Wednesday, July 31, 2024

1984 Chrysler LeBaron Town & Country


To someone growing up in 6th or 7th Century England, the world must have seemed overshadowed by a glorious past. Like Tolkein's Gondor, the reminders of a previous lost level of civilization were all around: in grand villas with no-longer-functional plumbing; huge, decrepit public buildings looted for stone to make pasture fences; and ruler-straight, board-flat paved roads, with weeds and trees growing between the frost-heaved pavers.

How similar the life of the auto enthusiast on these shores in the late Seventies and early Eighties.
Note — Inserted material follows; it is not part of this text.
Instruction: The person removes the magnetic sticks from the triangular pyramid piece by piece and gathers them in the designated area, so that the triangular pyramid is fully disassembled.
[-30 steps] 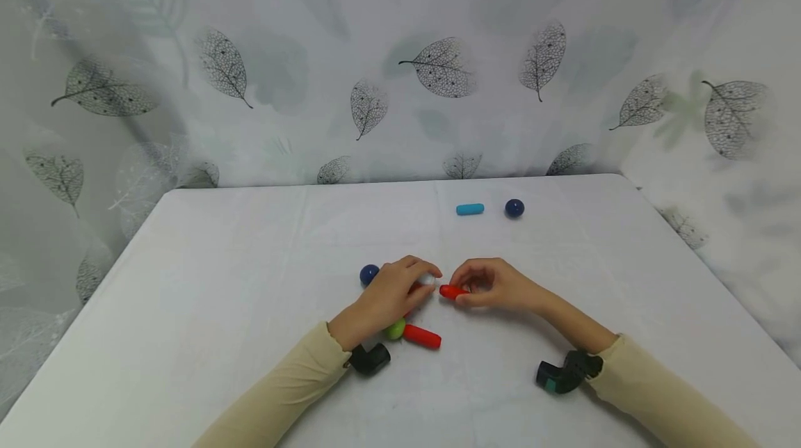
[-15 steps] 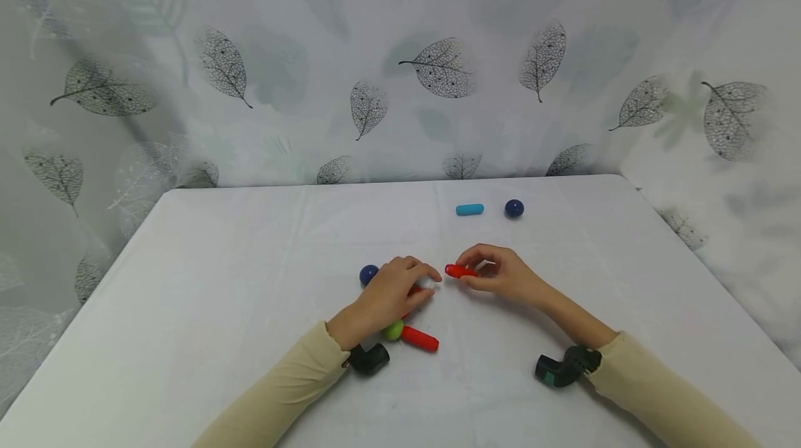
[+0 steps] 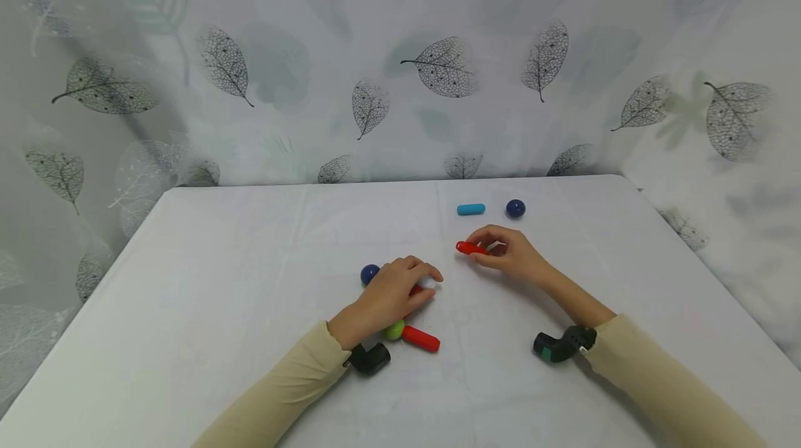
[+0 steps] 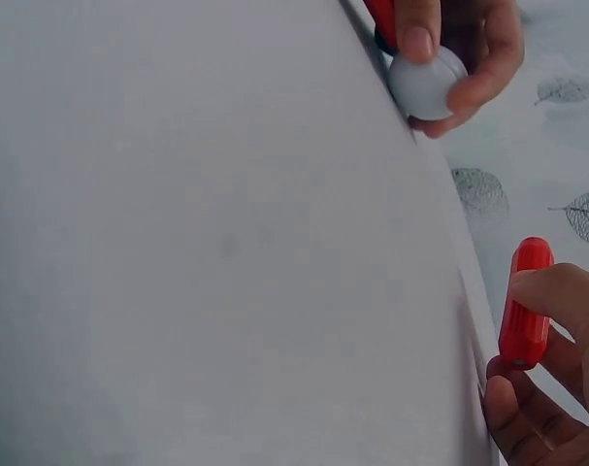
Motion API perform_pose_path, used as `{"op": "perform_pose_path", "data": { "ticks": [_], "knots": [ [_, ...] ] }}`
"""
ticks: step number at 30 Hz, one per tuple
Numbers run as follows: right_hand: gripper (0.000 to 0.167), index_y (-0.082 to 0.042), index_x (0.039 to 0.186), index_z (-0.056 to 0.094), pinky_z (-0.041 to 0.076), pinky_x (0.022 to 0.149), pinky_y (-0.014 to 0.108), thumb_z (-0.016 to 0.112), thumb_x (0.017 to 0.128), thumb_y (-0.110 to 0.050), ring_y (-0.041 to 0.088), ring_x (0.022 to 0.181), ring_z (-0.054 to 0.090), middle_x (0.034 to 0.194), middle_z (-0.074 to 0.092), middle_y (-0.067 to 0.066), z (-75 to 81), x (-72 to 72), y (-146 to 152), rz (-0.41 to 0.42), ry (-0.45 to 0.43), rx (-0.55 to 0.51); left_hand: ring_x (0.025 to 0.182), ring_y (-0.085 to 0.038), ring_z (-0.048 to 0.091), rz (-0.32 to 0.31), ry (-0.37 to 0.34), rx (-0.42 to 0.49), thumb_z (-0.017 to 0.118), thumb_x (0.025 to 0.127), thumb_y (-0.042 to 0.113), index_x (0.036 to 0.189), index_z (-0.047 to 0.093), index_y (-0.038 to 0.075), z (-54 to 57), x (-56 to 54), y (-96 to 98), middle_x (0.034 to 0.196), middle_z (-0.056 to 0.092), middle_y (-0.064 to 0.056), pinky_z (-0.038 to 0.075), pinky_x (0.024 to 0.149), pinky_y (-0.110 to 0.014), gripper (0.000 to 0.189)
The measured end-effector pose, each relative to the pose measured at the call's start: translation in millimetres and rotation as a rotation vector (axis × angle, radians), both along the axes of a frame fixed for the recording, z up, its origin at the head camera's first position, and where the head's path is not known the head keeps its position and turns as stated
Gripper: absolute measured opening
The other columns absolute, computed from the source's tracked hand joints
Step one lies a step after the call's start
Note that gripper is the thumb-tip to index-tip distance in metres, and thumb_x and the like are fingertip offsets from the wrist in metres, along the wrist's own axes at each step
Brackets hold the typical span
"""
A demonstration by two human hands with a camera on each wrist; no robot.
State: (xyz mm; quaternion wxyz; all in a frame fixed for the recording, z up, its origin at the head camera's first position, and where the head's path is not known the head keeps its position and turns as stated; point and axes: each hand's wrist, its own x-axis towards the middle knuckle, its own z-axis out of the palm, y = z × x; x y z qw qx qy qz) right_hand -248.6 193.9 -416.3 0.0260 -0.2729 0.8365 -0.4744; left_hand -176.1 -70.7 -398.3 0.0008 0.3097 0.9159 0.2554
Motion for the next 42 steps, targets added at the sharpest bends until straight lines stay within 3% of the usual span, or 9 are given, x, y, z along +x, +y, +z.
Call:
{"op": "perform_pose_path", "data": {
  "ticks": [8,16,21,31,42],
  "knots": [
    [0.025,0.000,0.109,0.066,0.051,0.078,0.021,0.073,0.085,-0.001,0.023,0.088,0.061,0.103,0.068,0.015,2.6,-17.0,2,-0.045,0.078,0.098,0.096,-0.020,0.057,0.002,0.002,-0.006,0.066,0.094,0.022,0.114,0.067,0.018,0.1,0.5,-0.5,0.112,0.063,-0.006,0.047,0.083,-0.036,0.021],
    [0.024,-0.001,0.109,0.065,0.052,0.080,0.038,0.073,0.086,-0.005,0.028,0.090,0.061,0.106,0.068,0.016,5.1,-29.3,0,-0.123,0.123,0.185,0.097,-0.020,0.058,-0.004,0.010,-0.006,0.066,0.094,0.022,0.114,0.067,0.018,-0.1,0.4,-0.7,0.113,0.063,-0.006,0.047,0.084,-0.037,0.021],
    [0.026,-0.001,0.111,0.065,0.052,0.077,0.037,0.072,0.087,-0.007,0.028,0.090,0.061,0.106,0.067,0.016,4.5,-35.2,-3,-0.187,0.138,0.250,0.097,-0.020,0.058,-0.009,0.016,0.001,0.066,0.094,0.021,0.114,0.067,0.017,0.1,0.5,-0.6,0.112,0.063,-0.007,0.048,0.083,-0.036,0.020],
    [0.024,0.000,0.110,0.067,0.047,0.073,0.034,0.071,0.087,-0.007,0.028,0.088,0.059,0.106,0.068,0.017,5.7,-41.4,-8,-0.191,0.164,0.307,0.097,-0.020,0.058,-0.013,0.023,0.013,0.065,0.095,0.021,0.114,0.067,0.016,-0.6,1.0,-0.3,0.110,0.063,-0.006,0.047,0.082,-0.036,0.019],
    [0.025,0.002,0.108,0.071,0.046,0.073,0.037,0.074,0.084,-0.002,0.031,0.089,0.055,0.106,0.066,0.021,0.1,-46.5,-7,-0.207,0.297,0.283,0.097,-0.019,0.058,-0.014,0.025,0.015,0.065,0.095,0.021,0.113,0.067,0.016,-0.2,0.6,-0.5,0.112,0.063,-0.006,0.047,0.081,-0.035,0.019]
  ]
}}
Performance was a thing of the past, strangled by emissions and fuel economy needs and gun-shy insurers. When the last '76 Eldorado rolled off the line, it was marketed as "The Last American Convertible"*. By the early Eighties, the base Camaro and Mustang each came with a 4-cylinder engine and 1980 Corvette buyers in California had one powertrain option: A low-tune 305c.i.d. mill with a slushbox and fake dual exhausts.

Enjoyable cars were slow to return and the early steps were halting, as witnessed by the '84 LeBaron above. Chrysler brought domestic convertibles back to the U.S. market by giving roofectomies to its highest-zoot K-Car variants in 1982. Initially only available with the 2.6L Mitsubishi "Silent Shaft" 4-cylinder, they soon offered a turbocharged 142bhp 2.2L motor, distinguished by hood louvers as seen on the car in the photo. The incongruous woodgrain vinyl siding on the top-of-the-line Town & Country models was by order of Lido Iaccoca hisownself. The self-consciously retro-themed packaging wasn't a very big hit on the FWD cars, consistently comprising less than 10% of the annual sales total.

Don't see many survivors from that era. Rust-resistance wasn't really a thing yet, and build quality was wildly varying, but the dude in the picture seems to have a pretty well-maintained ride. Bets he's the original owner?

Photographed in a Lowe's parking lot in Indianapolis in July of 2015 with a Nikon D1X & 24-120mm f/3.5-5.6 AF-D zoom lens.

*There was a lawsuit when Caddy reintroduced convertibles to their lineup in 1984, of course. Because America is the land of the litigious!